**EXERCISE AIM**. Restate, word for word and with nothing added, the lines from the one containing "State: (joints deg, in" through the last line of the material below.

+===+

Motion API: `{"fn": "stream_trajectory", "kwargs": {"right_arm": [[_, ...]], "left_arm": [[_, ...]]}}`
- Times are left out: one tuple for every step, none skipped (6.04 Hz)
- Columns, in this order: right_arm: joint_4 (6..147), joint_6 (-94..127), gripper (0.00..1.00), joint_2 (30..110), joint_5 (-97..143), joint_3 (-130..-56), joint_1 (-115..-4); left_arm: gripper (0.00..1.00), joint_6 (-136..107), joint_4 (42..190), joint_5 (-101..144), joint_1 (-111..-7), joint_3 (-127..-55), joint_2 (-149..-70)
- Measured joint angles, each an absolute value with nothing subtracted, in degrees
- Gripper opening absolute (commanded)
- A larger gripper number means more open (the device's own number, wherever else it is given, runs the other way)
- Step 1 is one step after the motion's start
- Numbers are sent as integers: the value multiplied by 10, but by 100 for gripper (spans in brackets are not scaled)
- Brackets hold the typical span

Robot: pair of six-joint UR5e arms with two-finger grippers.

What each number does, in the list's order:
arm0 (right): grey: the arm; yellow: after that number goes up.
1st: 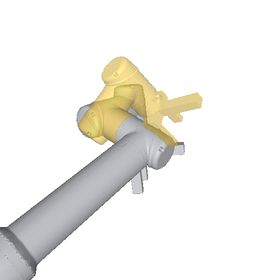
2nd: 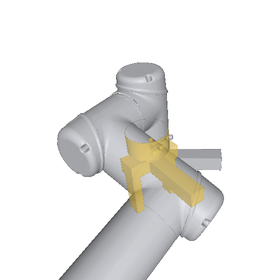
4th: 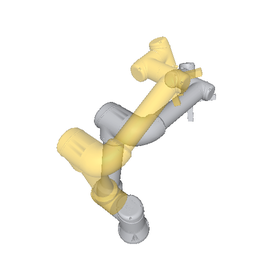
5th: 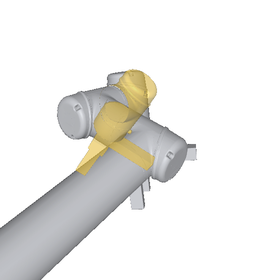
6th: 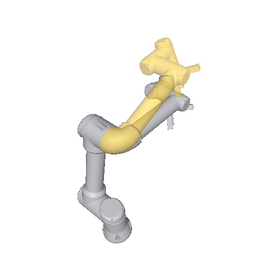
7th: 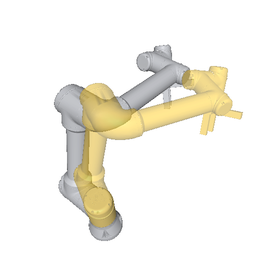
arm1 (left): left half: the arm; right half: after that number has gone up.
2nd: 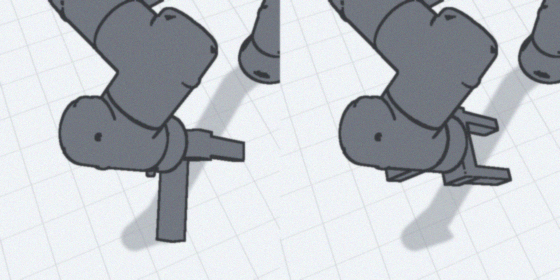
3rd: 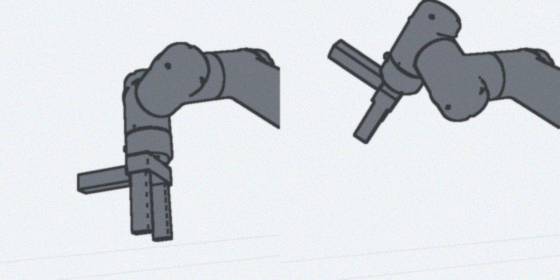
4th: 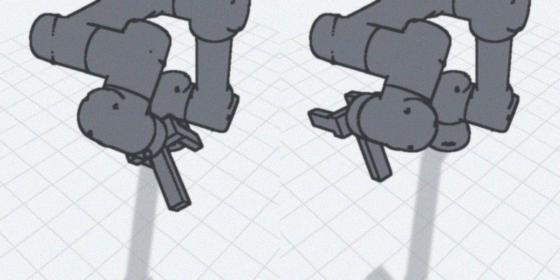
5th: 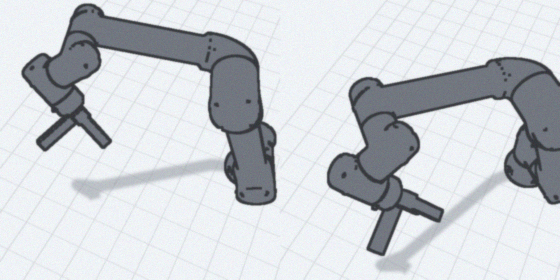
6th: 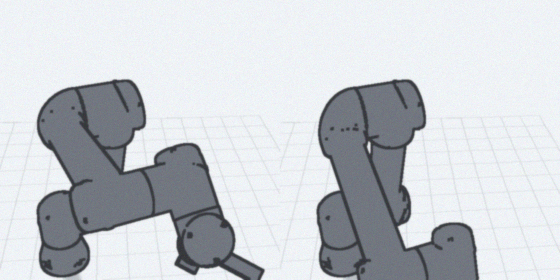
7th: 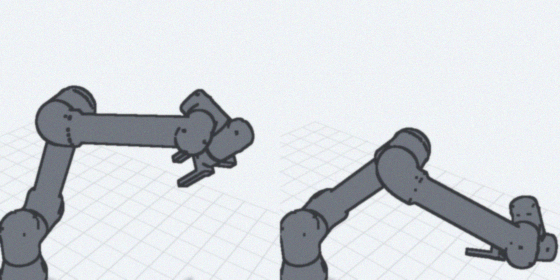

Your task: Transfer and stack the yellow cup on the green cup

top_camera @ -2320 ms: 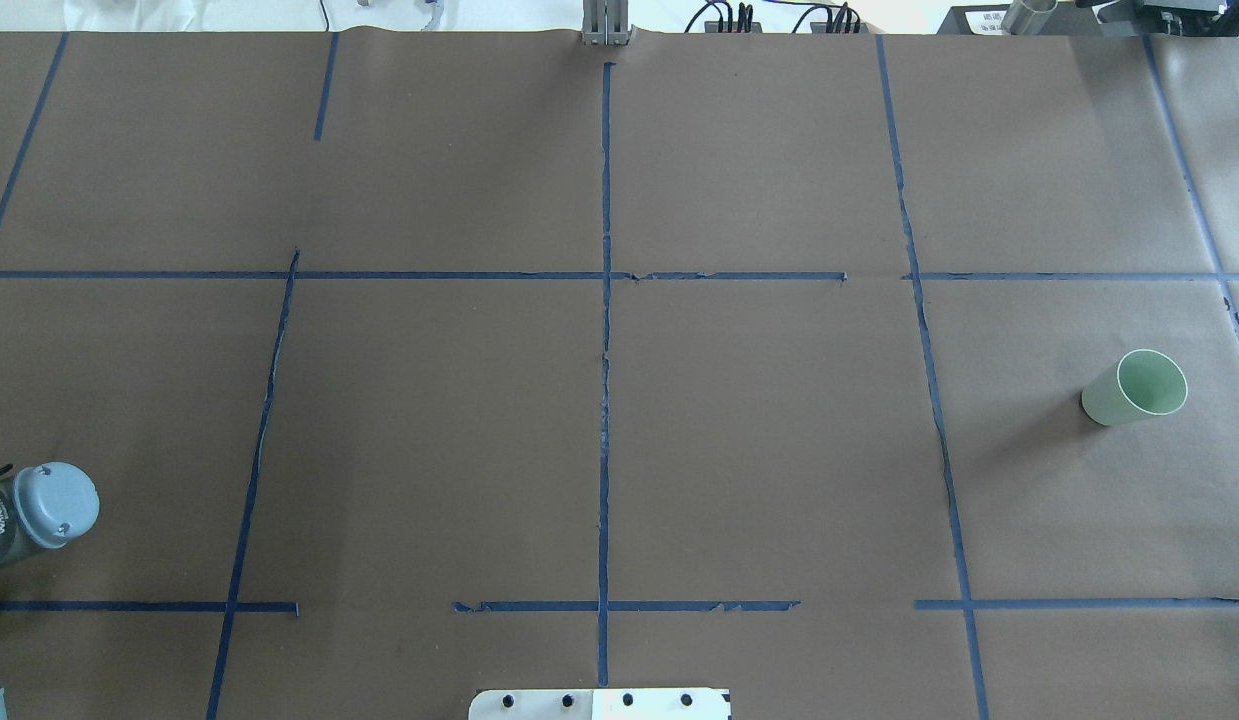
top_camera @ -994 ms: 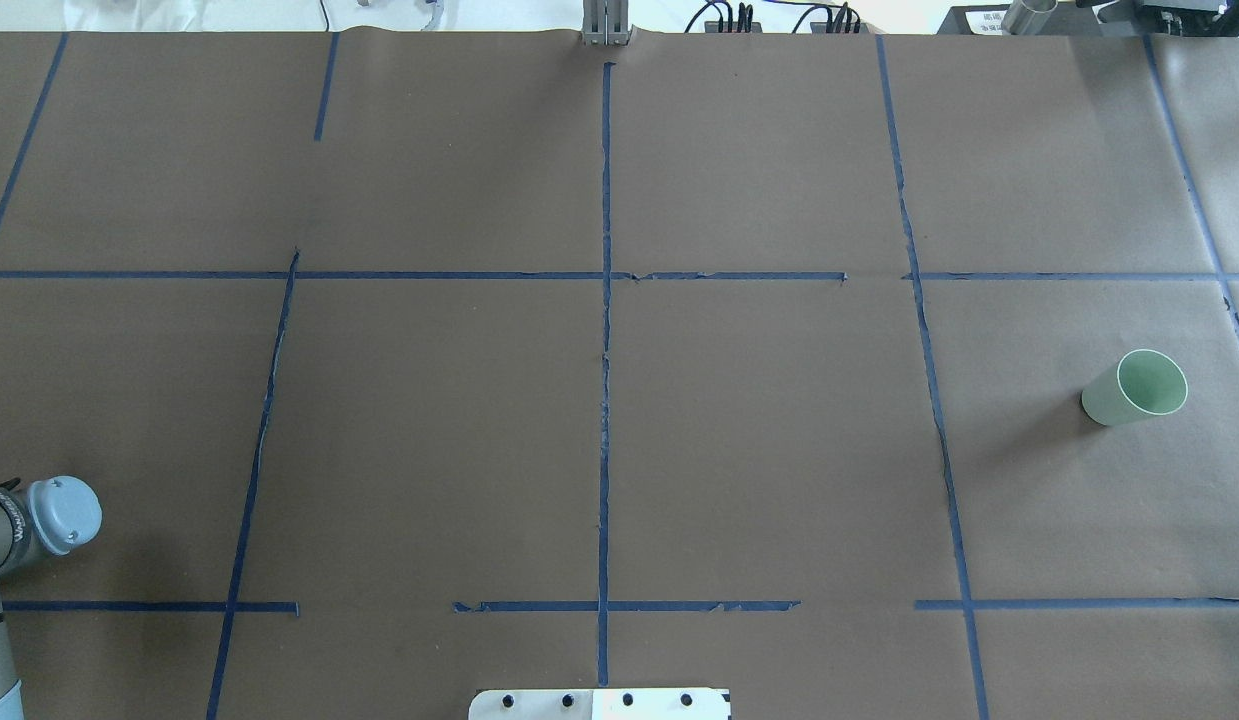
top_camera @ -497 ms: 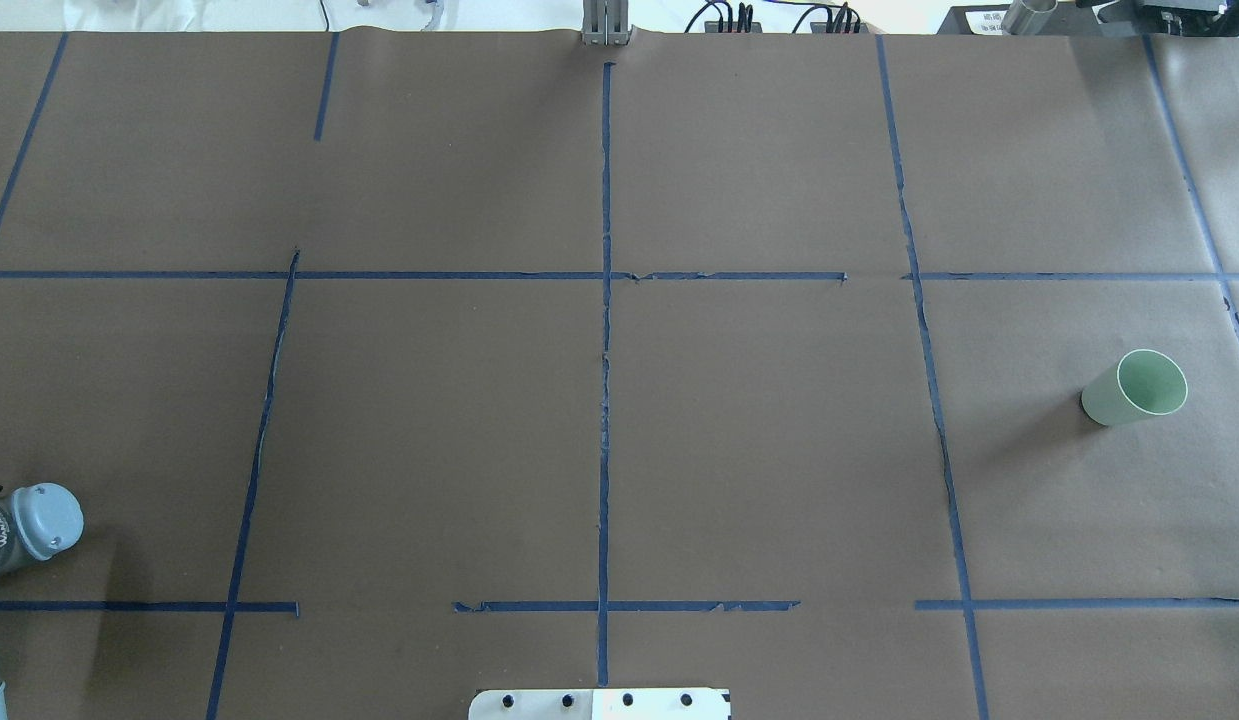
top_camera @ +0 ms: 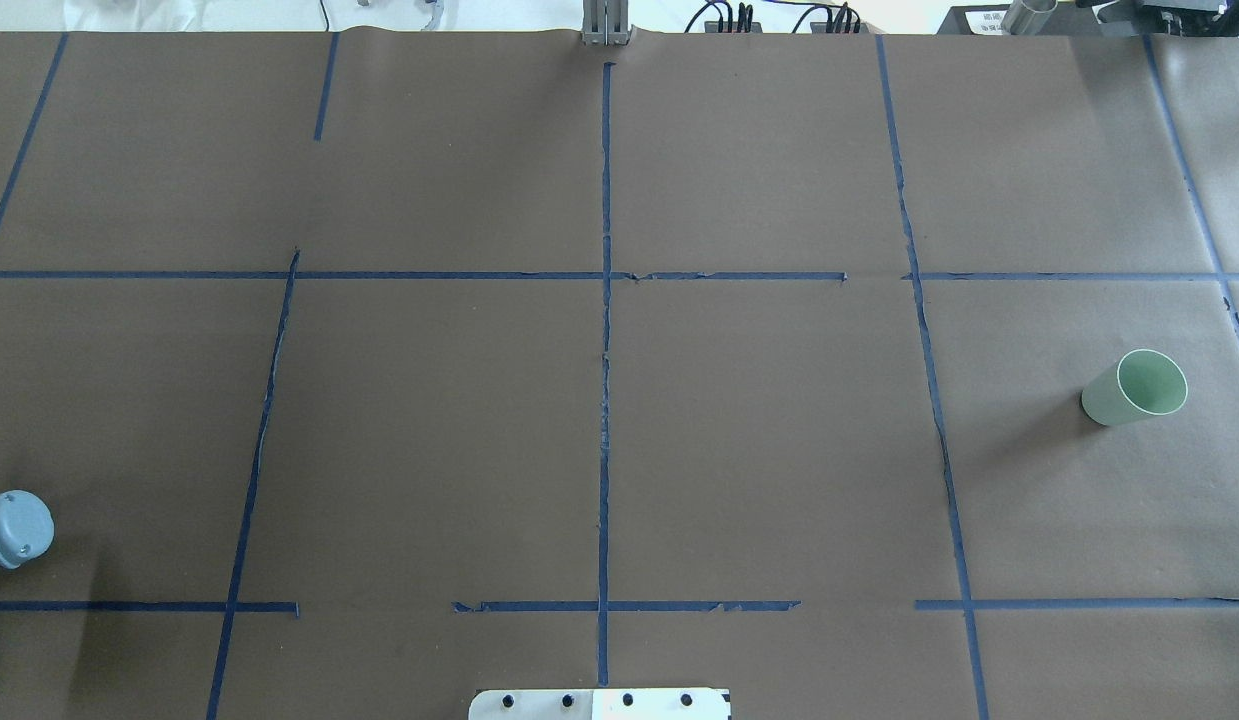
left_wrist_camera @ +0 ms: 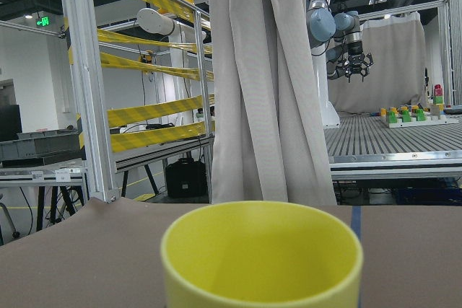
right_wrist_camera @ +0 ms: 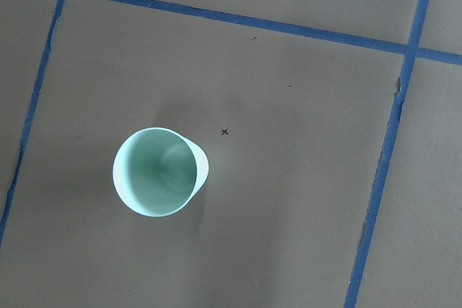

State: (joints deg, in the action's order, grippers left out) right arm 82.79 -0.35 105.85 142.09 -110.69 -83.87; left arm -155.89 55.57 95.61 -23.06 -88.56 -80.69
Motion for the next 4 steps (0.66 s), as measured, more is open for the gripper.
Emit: {"fn": "stream_trajectory", "kwargs": {"right_arm": [[827,-3,100,1057,1421,-1109,-839],[826,-2,100,1056,1421,-1112,-838],[808,1,100,1056,1421,-1114,-838],[776,9,100,1056,1423,-1115,-836]], "left_arm": [[8,-1532,555,949,-231,-894,-800],[8,-1508,555,921,-234,-899,-800],[8,-1484,555,870,-238,-909,-802],[7,-1465,558,811,-246,-924,-808]]}}
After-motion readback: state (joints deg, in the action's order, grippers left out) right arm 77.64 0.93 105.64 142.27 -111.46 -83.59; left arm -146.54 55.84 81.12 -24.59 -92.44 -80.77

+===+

**REPLY**.
State: (joints deg, in the action's order, grippers left out) right arm 82.79 -0.35 105.85 142.09 -110.69 -83.87; left arm -155.89 55.57 95.61 -23.06 -88.56 -80.69
Motion for the next 4 steps (0.66 s), as measured, more is open for the gripper.
Emit: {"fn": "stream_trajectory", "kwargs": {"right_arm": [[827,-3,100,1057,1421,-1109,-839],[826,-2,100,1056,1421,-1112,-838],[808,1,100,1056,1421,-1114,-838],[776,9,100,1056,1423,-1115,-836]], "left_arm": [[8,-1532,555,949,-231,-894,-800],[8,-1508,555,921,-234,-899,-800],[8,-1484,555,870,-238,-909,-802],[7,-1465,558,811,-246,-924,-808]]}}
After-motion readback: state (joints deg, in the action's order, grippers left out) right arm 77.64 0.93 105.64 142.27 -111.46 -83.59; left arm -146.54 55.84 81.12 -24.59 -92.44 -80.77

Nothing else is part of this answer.